Return all the lines below in which the string "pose" appears.

* **SUPPLIED INFORMATION**:
※ ※ ※

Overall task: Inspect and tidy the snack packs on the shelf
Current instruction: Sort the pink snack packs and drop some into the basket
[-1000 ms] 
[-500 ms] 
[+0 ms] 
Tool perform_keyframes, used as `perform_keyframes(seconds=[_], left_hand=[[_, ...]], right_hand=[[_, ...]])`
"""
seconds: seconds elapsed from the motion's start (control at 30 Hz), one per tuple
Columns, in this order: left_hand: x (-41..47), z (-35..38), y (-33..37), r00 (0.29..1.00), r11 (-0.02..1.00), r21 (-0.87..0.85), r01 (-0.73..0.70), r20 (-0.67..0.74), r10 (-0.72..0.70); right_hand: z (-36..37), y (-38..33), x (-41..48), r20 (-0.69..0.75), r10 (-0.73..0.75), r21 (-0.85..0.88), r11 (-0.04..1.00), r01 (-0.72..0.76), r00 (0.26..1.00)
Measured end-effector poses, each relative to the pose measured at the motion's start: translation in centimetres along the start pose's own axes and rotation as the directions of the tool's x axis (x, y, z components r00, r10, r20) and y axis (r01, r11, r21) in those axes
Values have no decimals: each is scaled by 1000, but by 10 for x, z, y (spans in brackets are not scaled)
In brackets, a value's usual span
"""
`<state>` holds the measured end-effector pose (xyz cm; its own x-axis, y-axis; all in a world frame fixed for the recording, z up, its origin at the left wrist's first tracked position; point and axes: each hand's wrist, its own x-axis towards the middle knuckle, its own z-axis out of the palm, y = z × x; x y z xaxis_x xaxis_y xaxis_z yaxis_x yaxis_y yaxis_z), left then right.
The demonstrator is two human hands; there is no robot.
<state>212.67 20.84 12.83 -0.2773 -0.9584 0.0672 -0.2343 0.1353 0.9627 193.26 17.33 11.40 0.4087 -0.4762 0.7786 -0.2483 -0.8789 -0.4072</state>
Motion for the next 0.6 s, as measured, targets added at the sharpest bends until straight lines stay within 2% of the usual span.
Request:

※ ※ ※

* **EXPECTED ANSWER**:
Measured end-effector poses, each relative to the pose measured at the motion's start: translation in centimetres along the start pose's own axes and rotation as the directions of the tool's x axis (x, y, z components r00, r10, r20) and y axis (r01, r11, r21) in those axes
`<state>` holds the measured end-effector pose (xyz cm; its own x-axis, y-axis; all in a world frame fixed for the recording, z up, its origin at the left wrist's first tracked position; point and axes: each hand's wrist, its own x-axis towards the middle knuckle, its own z-axis out of the palm, y = z × x; x y z xaxis_x xaxis_y xaxis_z yaxis_x yaxis_y yaxis_z), left then right.

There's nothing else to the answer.